##### Recorded information #####

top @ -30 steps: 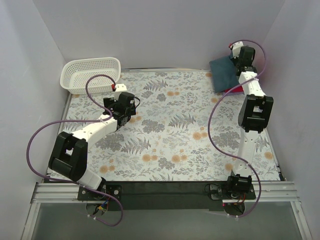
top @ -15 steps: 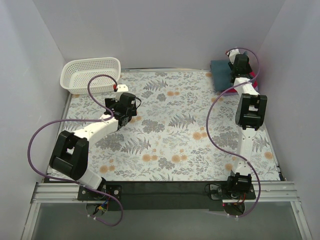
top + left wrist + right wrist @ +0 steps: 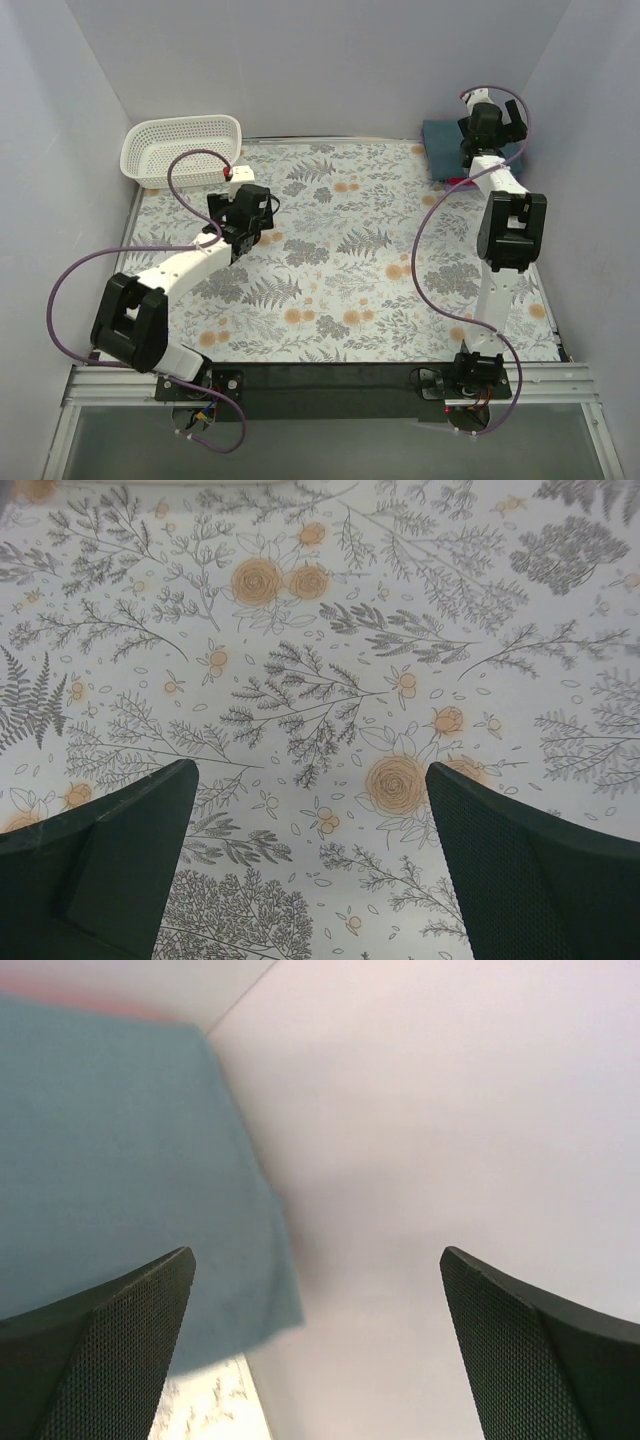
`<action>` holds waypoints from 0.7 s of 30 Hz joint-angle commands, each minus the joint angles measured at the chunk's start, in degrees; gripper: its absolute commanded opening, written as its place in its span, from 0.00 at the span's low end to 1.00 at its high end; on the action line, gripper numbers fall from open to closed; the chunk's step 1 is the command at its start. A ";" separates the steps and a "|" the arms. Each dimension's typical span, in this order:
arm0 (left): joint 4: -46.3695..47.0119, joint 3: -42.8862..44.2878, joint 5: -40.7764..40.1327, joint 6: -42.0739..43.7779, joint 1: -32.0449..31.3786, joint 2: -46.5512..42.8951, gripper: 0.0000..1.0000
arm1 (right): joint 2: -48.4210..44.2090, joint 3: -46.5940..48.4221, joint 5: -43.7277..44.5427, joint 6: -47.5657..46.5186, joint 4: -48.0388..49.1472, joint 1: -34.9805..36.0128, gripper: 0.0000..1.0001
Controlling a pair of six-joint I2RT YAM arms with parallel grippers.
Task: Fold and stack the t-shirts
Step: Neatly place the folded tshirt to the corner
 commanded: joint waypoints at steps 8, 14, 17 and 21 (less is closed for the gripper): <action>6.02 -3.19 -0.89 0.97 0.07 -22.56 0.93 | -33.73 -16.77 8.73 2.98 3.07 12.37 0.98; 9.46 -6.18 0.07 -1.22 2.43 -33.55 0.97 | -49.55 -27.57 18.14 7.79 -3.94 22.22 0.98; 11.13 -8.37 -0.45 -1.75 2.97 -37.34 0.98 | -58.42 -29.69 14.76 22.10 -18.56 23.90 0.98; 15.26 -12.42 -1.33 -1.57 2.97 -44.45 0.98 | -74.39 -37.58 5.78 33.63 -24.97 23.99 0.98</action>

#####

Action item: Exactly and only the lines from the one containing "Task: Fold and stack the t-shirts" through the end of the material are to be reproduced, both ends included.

Exercise solution:
Task: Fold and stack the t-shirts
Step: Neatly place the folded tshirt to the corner
 commanded: joint waypoints at steps 8, 14, 17 and 21 (less is closed for the gripper): <action>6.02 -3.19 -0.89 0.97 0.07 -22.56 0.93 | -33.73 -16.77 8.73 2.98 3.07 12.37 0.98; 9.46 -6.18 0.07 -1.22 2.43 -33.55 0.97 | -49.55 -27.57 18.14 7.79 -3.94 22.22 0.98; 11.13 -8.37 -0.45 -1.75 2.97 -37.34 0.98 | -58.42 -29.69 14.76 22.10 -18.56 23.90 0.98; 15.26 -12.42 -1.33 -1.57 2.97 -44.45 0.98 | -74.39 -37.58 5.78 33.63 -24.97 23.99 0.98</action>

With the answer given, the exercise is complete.